# YOUR GOAL:
In the listing below, locate the lines bearing the word "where". Copy every one of them.

------ INPUT DATA

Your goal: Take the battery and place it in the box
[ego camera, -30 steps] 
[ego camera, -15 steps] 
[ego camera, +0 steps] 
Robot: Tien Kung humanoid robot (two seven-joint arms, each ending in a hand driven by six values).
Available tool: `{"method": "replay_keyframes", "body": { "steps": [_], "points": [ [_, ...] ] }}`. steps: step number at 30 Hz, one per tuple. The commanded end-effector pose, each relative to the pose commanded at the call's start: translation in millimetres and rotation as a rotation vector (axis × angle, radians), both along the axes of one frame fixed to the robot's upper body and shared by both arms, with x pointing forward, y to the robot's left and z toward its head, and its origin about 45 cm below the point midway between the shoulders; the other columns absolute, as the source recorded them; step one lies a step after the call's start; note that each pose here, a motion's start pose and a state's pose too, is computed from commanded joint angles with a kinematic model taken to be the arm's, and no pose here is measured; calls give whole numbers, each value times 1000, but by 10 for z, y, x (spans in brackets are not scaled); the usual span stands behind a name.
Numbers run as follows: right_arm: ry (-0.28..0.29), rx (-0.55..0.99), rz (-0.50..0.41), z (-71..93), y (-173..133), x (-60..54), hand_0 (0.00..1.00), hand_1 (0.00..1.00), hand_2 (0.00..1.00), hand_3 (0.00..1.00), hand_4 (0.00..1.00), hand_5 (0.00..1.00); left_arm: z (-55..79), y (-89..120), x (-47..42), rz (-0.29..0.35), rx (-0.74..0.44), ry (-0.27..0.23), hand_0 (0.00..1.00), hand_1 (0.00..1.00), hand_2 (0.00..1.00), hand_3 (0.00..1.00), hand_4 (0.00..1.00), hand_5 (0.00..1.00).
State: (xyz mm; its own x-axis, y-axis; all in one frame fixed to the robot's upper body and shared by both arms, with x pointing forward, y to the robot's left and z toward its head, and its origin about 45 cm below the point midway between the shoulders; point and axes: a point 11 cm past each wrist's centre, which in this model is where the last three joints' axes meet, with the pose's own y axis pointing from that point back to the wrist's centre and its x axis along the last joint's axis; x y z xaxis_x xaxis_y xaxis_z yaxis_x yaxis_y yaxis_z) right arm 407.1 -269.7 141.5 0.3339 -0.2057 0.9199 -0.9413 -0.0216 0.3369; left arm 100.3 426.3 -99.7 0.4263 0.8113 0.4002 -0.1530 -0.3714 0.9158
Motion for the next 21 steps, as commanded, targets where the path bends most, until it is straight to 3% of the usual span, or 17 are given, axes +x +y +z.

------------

# ANSWER SPACE:
State: (xyz mm; its own x-axis, y-axis; all in one frame fixed to the robot's upper body and shared by both arms, with x pointing forward, y to the robot's left and z toward its head, and its origin about 45 cm below the point midway between the shoulders; point and axes: a point 11 cm past each wrist's centre, which in this model is where the last three joints' axes meet, with the pose's own y axis pointing from that point back to the wrist's centre and its x axis along the last joint's axis; x y z xaxis_x xaxis_y xaxis_z yaxis_x yaxis_y yaxis_z) right arm 407.1 -269.7 141.5 0.3339 -0.2057 0.9199 -0.9413 -0.0216 0.3369; left arm 100.3 426.3 -99.7 0.4263 0.8113 0.4002 -0.1530 -0.3714 0.9158
Motion for the next 21 steps, as commanded, targets where the path bends most, until it is straight to 3% of the usual span, or 17 are given, axes +x +y +z.

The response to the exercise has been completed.